Use groupby() to group our data, and then do something specific to the group the data is in:

# Group of reviews which allotted the same point values to the given wines. 
# Then, for each of these groups, grab the `points` column and count how many times it appeared
reviews.groupby('points').points.count()
# Apply transformation to the new dataframe
reviews.groupby('winery').apply(lambda df: df.title.iloc[0])

agg() lets us run a bunch of different functions on our DataFrame simultaneously

reviews.groupby(['country']).price.agg([len, min, max])

groupby combined with some specific operations may create multi-indexes, which looks like a tiered structure.

countries_reviewed = reviews.groupby(['country', 'province']).description.agg([len])
# sort by ascending
countries_reviewed.sort_values(by='len', ascending=False)
# To sort by index values, use the companion method sort_index()
# sort by more than one column
countries_reviewed.sort_values(by=['country', 'len'])
# most wine reviewer, using their twitter name
reviews.groupby(['taster_twitter_handle']).taster_twitter_handle.count()
# What is the best wine I can buy for a given amount of money? 
best_rating_per_price = reviews.groupby('price').points.max().sort_index()
# What are the minimum and maximum prices for each variety of wine? 
price_extremes = reviews.groupby('variety').price.agg([min,max])
# What are the most expensive wine varieties?
sorted_varieties = reviews.groupby('variety').price.agg([min,max]).sort_values(by=['min','max'],ascending=False)
# A series with index is reviewers and whose values is the average review score given out by that reviewer.
reviewer_mean_ratings = reviews.groupby(['taster_name']).points.agg('mean')

Data types

# Get data type of the points column
reviews.points.dtype
# All column types
reviews.dtypes
# convert to another type, when it makes sense
reviews.points.astype('float64')

Missing values

Entries missing values are given the value NaN, short for "Not a Number".
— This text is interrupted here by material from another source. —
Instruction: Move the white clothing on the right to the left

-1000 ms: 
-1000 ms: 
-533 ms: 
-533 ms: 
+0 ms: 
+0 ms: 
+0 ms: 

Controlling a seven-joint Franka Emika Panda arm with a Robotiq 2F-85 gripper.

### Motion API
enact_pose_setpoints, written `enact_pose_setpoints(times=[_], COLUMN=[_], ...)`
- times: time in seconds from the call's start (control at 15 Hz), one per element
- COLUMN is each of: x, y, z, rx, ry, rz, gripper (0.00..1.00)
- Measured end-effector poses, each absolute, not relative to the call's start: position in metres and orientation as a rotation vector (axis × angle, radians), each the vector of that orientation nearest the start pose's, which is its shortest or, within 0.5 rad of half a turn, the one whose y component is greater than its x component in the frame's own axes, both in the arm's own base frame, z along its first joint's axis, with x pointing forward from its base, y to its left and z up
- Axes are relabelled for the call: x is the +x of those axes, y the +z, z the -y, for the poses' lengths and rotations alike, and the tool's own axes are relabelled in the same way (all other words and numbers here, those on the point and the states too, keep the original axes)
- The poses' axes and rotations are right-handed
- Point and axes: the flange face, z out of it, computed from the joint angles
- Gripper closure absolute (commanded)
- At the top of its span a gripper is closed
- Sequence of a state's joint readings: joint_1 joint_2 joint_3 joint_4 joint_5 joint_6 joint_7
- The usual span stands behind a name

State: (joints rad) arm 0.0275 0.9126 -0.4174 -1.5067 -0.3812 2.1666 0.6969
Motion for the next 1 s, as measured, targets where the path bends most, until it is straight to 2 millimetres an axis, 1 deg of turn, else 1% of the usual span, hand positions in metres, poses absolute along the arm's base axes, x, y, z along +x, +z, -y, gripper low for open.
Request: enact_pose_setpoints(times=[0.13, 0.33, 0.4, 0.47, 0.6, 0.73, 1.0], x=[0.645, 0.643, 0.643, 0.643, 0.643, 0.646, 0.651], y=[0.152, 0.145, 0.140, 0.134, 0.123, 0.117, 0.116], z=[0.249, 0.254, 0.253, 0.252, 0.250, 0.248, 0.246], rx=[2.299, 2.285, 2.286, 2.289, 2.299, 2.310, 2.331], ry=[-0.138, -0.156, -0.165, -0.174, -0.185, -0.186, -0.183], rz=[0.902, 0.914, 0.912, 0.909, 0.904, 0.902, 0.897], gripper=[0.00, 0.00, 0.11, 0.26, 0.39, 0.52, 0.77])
reviews[pd.isnull(reviews.country)]
# How many reviews in the dataset are missing a price?
missing_prices = reviews[reviews.price.isnull()]
n_missing_prices = len(missing_prices)

# What are the most common wine-producing regions? 
# Series counting the number of times each value occurs in the region_1 field. 
# This field is often missing data, so replace missing values with Unknown. 
# Sort in descending order.
reviews.region_1.fillna('Unknown').value_counts().sort_values(ascending=False)
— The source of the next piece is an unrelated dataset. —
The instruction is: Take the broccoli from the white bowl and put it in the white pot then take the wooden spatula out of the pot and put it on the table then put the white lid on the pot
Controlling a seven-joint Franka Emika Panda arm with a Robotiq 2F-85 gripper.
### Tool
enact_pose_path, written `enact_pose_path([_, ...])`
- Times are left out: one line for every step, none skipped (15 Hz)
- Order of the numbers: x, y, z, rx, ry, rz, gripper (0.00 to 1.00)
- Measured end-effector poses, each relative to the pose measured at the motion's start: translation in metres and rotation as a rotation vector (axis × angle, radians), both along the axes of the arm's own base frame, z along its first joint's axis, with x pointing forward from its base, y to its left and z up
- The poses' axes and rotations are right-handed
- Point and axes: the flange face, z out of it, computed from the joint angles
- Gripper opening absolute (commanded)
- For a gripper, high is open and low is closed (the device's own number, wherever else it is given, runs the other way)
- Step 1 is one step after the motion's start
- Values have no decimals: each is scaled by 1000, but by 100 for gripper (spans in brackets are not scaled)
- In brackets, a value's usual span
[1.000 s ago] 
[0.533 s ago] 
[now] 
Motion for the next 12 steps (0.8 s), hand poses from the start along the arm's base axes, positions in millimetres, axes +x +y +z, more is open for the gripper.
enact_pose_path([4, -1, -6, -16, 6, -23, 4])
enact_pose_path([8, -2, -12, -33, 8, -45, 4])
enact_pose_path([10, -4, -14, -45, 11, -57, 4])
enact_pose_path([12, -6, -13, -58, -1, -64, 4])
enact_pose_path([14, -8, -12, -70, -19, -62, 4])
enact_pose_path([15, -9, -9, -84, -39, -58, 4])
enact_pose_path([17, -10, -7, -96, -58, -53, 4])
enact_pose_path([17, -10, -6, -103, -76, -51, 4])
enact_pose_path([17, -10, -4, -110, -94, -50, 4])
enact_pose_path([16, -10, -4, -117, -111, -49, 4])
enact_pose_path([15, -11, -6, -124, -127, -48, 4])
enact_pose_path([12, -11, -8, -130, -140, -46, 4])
# Replace a value by another
reviews.taster_twitter_handle.replace("@kerinokeefe", "@kerino")

Renaming

rename() lets you rename index or column values by specifying a index or column keyword parameter, respectively.

reviews.rename(columns={'points': 'score'})

reviews.rename(index={0: 'firstEntry', 1: 'secondEntry'})

# Rename index
reindexed = reviews.rename_axis('wines',axis='rows')

Combining

Pandas has three core methods for doing combining data frames. In order of increasing complexity, these are concat(), join(), and merge().

join() lets you combine different DataFrame objects which have an index in common

left = canadian_youtube.set_index(['title', 'trending_date'])
right = british_youtube.set_index(['title', 'trending_date'])

left.join(right, lsuffix='_CAN', rsuffix='_UK')

The lsuffix and rsuffix parameters are necessary here because the data has the same column names in both British and Canadian datasets.